The Cumulative Distribution Plot

The cumulative distribution plot is a simple way to compare the distribution of probe values for the same probe list across several data stores, or for multiple probe lists across the same data store. In effect it shows a similar kind of information to the boxwhisker plot, but across the whole distribution, not just particular points (eg 25th, 50th and 75th percentiles).

A Cumulative Distribution Plot

The plot orders the probe values from lowest to highest, and then samples this set of values at common percentiles through the distribution. The x-axis therefore shows how far through the distribution we are looking, and the y-axis shows the value that the probe in that position has in that data store.

This plot is particularly useful when trying to assess the normalisation of multiple samples. Samples which are well normalised with each other will have very similar profiles on this plot, and any differences seen here indicate a systematic difference between the samples, which might have either a technical or a biological source.

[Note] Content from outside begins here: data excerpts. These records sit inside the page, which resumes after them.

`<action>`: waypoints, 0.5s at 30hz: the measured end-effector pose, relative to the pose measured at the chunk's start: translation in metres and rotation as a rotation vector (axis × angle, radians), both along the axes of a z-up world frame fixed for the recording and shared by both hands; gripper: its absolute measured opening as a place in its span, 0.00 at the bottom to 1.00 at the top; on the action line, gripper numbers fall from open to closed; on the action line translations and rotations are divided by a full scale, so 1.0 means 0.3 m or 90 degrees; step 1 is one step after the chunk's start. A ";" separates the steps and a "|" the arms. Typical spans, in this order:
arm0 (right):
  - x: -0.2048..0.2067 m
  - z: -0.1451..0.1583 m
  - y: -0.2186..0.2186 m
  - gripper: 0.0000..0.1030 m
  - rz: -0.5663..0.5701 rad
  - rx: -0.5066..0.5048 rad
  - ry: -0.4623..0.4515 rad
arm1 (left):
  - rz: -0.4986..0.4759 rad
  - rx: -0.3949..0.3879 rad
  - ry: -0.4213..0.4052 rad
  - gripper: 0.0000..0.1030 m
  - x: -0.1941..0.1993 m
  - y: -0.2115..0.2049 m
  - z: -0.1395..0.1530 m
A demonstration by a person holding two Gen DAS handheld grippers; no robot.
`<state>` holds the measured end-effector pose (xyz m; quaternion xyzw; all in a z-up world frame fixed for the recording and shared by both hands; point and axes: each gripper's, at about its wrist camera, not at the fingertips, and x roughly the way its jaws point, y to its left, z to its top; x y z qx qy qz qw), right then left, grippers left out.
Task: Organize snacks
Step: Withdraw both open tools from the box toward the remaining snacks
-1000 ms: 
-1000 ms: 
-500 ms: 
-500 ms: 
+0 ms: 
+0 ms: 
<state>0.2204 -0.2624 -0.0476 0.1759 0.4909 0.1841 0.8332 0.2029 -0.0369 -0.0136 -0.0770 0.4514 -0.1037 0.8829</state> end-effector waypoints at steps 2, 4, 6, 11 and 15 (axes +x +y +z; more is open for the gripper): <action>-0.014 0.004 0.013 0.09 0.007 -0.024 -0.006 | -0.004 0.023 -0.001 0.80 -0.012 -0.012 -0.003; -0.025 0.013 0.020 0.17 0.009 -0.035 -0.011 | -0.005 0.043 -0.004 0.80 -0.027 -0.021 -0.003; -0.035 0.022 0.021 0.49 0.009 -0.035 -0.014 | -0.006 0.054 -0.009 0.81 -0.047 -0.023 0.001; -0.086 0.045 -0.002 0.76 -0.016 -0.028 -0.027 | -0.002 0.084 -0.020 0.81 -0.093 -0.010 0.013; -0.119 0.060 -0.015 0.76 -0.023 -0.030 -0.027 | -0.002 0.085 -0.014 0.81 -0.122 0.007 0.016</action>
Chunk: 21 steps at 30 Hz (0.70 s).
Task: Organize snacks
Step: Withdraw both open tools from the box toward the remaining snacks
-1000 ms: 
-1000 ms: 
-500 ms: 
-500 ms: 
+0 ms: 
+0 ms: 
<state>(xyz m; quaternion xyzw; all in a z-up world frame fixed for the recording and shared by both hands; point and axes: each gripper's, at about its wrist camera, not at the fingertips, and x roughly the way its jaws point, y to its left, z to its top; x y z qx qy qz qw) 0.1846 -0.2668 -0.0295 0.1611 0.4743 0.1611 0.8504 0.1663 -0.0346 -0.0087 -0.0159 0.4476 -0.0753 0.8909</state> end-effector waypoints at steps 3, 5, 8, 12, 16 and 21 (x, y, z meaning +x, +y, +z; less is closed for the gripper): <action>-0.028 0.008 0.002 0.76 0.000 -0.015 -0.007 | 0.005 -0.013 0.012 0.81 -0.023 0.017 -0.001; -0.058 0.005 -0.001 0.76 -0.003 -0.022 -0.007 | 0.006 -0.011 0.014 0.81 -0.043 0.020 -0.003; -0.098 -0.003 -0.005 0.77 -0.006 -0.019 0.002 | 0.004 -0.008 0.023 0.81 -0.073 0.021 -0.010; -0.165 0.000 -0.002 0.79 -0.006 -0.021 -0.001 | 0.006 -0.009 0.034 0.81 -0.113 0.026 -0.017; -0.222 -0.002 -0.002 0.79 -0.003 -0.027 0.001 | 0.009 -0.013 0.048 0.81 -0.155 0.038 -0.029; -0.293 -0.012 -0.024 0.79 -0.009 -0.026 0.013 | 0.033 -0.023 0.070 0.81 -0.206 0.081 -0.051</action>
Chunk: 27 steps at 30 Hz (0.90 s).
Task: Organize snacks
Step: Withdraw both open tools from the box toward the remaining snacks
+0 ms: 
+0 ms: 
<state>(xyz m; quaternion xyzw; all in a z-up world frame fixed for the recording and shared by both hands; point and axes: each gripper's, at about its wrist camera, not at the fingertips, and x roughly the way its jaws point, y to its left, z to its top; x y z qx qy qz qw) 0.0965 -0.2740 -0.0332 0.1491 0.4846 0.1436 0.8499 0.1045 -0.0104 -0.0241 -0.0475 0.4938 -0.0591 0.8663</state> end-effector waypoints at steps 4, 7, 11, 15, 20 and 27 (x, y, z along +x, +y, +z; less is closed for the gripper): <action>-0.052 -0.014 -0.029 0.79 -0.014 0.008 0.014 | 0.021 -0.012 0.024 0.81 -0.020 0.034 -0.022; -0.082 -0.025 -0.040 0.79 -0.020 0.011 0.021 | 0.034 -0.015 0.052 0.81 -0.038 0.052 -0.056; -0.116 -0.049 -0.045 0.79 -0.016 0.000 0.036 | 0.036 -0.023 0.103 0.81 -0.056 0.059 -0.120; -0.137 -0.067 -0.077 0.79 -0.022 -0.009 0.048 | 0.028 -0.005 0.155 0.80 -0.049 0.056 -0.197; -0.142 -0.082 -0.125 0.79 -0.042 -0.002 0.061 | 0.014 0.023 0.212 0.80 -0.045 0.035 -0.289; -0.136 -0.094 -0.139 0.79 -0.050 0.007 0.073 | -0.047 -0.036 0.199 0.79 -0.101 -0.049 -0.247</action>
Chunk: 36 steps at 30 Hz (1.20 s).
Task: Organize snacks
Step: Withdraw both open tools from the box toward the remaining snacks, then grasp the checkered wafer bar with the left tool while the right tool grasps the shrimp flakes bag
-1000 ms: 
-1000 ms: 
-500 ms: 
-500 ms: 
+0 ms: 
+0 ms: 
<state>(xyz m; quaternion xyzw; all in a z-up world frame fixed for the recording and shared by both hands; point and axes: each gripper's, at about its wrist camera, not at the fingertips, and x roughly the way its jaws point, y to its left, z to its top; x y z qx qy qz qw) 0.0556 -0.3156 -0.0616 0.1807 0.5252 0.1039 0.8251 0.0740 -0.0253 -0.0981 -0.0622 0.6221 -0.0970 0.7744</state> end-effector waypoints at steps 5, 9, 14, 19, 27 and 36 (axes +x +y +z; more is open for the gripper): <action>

The plot can be accessed by selecting "Plots > Cumulative Distribution Plot" You can choose to either plot all of the currently visible data stores for the currently selected probe list, or a selection of probe lists for the active data store

Once you have displayed the plot you can use the slider on the right hand side to stretch the y-axis scale so that you can more easily see the bulk of the data when you have a few outliers which might otherwise make the scale inappropriate.